Methods: In this cross-sectional study, we tested 344 eyes in 344 eligible patients, including 233 with normal-tension glaucoma (NTG) and 111 with primary open-angle glaucoma (POAG). The association among variables, especially that between visual field defect and CCT, was probed by multivariate regression in eyes with NTG or POAG, and in all eyes. All eyes were divided into early, moderate, or severe visual field defect groups according to Anderson's classification. Statistical analysis was performed for all cases, and for the three CCT groups.
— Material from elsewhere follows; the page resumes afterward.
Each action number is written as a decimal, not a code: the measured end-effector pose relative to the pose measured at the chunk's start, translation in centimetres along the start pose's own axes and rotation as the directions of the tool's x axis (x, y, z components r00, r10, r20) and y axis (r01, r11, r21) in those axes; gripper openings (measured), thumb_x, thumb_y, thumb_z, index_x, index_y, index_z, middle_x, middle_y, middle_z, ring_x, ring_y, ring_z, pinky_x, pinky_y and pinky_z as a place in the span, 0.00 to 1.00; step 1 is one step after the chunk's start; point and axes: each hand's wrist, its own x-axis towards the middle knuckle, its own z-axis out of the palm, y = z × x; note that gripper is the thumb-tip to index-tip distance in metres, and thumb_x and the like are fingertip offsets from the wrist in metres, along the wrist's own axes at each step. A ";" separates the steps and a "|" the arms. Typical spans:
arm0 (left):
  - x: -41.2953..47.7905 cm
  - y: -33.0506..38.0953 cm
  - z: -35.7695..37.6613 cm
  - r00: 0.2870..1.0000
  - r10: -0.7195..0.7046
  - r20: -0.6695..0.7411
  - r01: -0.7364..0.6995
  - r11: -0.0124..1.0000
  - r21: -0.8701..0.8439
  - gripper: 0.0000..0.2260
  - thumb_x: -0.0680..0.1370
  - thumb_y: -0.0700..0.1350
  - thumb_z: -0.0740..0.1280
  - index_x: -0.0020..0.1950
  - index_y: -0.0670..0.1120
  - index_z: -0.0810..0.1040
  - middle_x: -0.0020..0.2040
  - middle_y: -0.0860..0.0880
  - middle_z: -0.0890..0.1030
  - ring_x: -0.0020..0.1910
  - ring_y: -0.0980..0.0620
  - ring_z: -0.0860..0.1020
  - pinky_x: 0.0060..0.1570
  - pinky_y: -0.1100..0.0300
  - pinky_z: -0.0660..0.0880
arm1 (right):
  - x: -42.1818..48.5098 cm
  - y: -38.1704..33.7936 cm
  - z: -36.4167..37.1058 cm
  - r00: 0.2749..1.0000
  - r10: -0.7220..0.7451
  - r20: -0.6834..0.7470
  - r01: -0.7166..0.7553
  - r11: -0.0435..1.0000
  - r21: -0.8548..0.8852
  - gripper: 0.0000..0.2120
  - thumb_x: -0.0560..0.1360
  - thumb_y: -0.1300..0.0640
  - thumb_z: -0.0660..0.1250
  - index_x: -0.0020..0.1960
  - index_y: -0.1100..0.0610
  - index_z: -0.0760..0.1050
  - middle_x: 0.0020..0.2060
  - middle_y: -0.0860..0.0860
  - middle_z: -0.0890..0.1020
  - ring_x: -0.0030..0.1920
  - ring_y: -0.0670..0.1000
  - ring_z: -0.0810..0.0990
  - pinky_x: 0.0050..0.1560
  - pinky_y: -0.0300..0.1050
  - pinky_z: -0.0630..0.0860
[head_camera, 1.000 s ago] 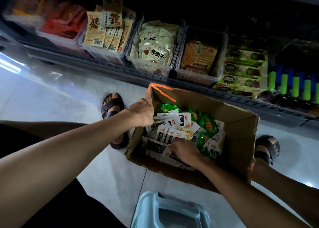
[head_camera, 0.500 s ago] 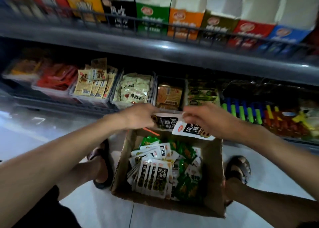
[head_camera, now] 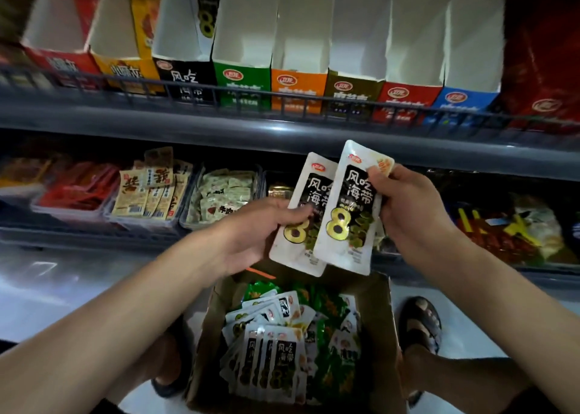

Results: Multivariate regression analysis revealed an association between CCT and visual field defect in eyes with NTG but not in eyes with POAG or in all eyes. The eyes with early visual field defect had greater CCT than did those with severe visual field defect (533.2 versus 519.0 microm). The eyes with greater CCT had better visual field indices than did those with thinner CCT (-6.91 versus -9.17 dB).
Conclusions: Central corneal thickness is a factor associated with the status of the visual field defect: a greater CCT is associated with a better visual field index. Other factors such as the glaucoma subtype play a role in the effect of CCT on visual field defect.